Im Laufe meines Heilungsprozesses erkannte ich, dass das Anwesen im Vereinigten Königreich der Familie dieses Paten gehörte. Offenbar hatte man sich ausgerechnet, dass die Sängerin/Schauspielerin, die mich regelwidrig missbraucht hatte und dann zum Paten eilte, um begnadigt zu werden, für das Netzwerk wertvoller war. Ich musste mich damit abfinden, dass ich von ein paar Handlangern schnell wieder auf Vordermann gebracht und ein wenig umprogrammiert wurde. Meine Persona hätte wenigstens eine Entschuldigung von der Sängerin/Schauspielerin gebraucht, die der Pate aus ihr hätte herauspressen sollen. Meine Persona wäre auch damit zufrieden gewesen, die Sängerin leiden zu sehen.

Ich wurde vom Teufel reingelegt. Das Böse, das immer parasitär ist, braucht echte Qualitäten und das Gute, um sich daran zu heften, um es nachzuahmen. Auch wenn ich die Lügen und gebrochenen Versprechen recht bald durchschaut habe, war die Täuschung bei diesem Treffen in dem schönen Salon so überzeugend, dass ich gut verstehe, wie Menschen dem Bösen auf den Leim gehen können.
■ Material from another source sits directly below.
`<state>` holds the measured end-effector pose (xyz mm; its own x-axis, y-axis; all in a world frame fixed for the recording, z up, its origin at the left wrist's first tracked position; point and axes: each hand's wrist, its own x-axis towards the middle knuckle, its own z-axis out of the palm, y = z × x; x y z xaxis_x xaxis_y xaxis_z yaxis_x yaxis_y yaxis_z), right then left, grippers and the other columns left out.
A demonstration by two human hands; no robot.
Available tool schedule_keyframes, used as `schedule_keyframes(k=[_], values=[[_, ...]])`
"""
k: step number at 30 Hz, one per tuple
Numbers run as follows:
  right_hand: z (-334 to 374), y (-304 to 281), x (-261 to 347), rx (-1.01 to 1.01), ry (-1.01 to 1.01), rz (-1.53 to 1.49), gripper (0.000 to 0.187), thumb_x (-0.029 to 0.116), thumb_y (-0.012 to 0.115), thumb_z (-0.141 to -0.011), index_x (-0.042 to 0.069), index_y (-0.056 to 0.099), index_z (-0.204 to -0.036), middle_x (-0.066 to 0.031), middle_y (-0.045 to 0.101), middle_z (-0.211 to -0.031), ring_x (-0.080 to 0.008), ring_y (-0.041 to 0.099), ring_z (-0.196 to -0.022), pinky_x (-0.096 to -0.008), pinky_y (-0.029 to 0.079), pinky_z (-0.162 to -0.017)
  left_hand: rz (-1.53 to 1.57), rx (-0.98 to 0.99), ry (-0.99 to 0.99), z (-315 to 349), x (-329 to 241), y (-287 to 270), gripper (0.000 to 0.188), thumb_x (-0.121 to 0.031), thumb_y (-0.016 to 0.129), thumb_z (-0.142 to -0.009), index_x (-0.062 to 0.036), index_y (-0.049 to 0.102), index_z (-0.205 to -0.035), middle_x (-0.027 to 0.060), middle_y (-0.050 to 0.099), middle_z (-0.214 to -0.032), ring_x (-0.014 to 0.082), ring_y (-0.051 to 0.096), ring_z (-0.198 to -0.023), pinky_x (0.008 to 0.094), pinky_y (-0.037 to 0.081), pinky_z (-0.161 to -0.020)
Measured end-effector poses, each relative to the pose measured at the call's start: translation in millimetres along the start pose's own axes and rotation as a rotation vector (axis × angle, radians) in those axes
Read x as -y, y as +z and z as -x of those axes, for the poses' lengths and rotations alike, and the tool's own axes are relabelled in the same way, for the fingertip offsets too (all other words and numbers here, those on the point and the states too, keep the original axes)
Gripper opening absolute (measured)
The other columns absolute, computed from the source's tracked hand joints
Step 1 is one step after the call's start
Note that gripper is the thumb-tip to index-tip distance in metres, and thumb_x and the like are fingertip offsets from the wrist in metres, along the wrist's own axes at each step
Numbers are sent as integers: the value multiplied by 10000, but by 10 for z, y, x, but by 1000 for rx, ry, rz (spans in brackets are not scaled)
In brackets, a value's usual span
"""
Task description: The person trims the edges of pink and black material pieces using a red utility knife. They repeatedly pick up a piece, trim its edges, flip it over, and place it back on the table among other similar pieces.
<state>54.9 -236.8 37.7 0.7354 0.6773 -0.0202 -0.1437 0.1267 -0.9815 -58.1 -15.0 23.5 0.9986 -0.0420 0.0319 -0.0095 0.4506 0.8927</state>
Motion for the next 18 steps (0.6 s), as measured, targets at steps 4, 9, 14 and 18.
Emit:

Die Stellvertreter des Teufels im Netzwerk spüren deine Schwachstelle auf – worin auch ich trainiert wurde – und nutzen sie, um dir genau das anzubieten, was dir in deinem Leben am meisten fehlt. Wenn einem die Erfüllung dieses legitimen emotionalen Bedürfnisses versprochen wird, fühlt man sich wie im Himmel – und genau in diesem Moment wird man vom Teufel betrogen.

Es ist leicht, sich die Entscheidung einfacher vorzustellen und sich für etwas Besseres zu halten, aber die Wahrheit ist, dass man keine Ahnung hat, was man selbst tun würde und ob man für das Netzwerk benutzt wird, solange man nicht mit dieser einen Sache, dem ganz persönlichen Köder, in Versuchung geführt worden ist.
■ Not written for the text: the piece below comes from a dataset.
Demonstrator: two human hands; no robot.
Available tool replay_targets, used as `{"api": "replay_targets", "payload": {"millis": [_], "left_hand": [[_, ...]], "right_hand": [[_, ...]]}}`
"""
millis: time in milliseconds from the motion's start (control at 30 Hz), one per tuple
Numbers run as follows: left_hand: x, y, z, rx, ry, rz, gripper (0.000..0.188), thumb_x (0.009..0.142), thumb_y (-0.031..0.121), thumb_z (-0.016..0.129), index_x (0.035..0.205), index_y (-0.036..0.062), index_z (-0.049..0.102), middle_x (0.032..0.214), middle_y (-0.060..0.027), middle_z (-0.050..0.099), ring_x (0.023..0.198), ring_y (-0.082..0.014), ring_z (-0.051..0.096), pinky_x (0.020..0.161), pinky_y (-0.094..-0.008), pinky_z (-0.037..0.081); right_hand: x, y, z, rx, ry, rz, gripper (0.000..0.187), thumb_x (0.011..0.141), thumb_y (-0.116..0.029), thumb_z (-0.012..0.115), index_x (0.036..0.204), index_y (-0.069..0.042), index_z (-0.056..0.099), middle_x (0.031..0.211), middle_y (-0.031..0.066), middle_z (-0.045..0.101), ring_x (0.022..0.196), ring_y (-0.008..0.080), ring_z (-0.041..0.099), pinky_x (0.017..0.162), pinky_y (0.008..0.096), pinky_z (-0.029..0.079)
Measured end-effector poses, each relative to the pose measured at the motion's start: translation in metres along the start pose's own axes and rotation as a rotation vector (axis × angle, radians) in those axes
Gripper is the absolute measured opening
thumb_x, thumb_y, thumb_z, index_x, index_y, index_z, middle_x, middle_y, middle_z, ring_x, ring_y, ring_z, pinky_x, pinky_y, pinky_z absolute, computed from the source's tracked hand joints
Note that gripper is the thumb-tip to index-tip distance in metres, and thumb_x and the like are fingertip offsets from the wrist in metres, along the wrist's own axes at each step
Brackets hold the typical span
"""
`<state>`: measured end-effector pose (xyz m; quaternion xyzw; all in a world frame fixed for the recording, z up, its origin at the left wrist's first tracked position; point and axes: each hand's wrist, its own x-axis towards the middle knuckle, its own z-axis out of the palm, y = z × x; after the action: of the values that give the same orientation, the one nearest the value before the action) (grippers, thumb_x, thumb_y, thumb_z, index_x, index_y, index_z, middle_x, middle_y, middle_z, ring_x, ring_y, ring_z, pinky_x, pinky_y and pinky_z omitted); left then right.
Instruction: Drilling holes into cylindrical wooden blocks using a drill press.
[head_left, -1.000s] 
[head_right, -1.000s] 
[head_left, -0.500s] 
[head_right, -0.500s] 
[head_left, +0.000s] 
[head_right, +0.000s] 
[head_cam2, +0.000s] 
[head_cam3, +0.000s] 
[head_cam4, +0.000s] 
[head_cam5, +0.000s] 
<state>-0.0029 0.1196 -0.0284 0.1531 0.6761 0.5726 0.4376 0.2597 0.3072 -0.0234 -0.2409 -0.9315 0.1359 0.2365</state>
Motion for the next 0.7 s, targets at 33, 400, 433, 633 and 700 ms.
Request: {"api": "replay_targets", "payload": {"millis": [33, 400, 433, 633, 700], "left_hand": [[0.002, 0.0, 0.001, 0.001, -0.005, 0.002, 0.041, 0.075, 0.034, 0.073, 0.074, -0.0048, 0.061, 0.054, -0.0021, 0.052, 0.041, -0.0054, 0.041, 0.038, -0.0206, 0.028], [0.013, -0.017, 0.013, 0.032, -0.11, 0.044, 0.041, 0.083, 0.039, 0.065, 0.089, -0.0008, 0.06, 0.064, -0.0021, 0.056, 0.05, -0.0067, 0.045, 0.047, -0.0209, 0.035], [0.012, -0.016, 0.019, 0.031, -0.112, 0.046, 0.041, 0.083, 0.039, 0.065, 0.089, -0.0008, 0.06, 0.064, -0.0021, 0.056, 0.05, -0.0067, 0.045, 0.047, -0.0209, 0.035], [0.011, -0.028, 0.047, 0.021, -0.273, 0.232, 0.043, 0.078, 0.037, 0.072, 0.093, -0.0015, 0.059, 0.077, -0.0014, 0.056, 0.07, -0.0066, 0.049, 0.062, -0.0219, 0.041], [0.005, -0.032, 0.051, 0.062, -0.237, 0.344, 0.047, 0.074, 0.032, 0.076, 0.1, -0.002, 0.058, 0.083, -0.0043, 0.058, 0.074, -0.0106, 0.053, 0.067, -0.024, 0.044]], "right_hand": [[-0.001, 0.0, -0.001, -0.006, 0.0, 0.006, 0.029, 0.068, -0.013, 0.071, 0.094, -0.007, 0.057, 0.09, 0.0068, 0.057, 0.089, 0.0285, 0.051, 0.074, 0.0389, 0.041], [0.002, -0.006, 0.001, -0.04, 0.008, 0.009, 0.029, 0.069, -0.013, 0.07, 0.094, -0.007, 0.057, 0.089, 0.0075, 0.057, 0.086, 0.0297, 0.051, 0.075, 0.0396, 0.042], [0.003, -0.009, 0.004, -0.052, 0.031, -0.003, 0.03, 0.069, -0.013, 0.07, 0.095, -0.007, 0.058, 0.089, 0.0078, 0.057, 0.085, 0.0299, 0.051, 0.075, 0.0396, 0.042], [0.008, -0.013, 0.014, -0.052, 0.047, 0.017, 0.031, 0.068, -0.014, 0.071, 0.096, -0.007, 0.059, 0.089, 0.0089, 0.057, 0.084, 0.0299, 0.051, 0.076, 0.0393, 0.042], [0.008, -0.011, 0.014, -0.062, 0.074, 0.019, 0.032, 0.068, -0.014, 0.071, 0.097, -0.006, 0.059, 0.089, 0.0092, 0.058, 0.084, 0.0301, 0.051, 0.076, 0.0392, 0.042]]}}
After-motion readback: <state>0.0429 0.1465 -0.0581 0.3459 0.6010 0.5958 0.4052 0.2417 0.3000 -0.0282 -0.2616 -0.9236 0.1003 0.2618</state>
Und diejenigen, die es bevorzugen, cool zu sein statt warm, die Cleveren, die versuchen, zur Familie zu gehören, die begeistert sind und Spaß daran haben, Teil des geheimen Clubs zu sein, die sich überlegen fühlen, weil sie Dinge bekommen, die andere nicht erhalten – sie geben jenen inneren Teilen der Persönlichkeit nach, die im Trauma, im unbefriedigten emotionalen Bedürfnis erstarrt sind, jenen Teilen, die danach streben, akzeptiert und geliebt zu werden, und glauben, bald am Ziel zu sein. Sie glauben die Lügen noch immer, verblendet durch Lug und Trug.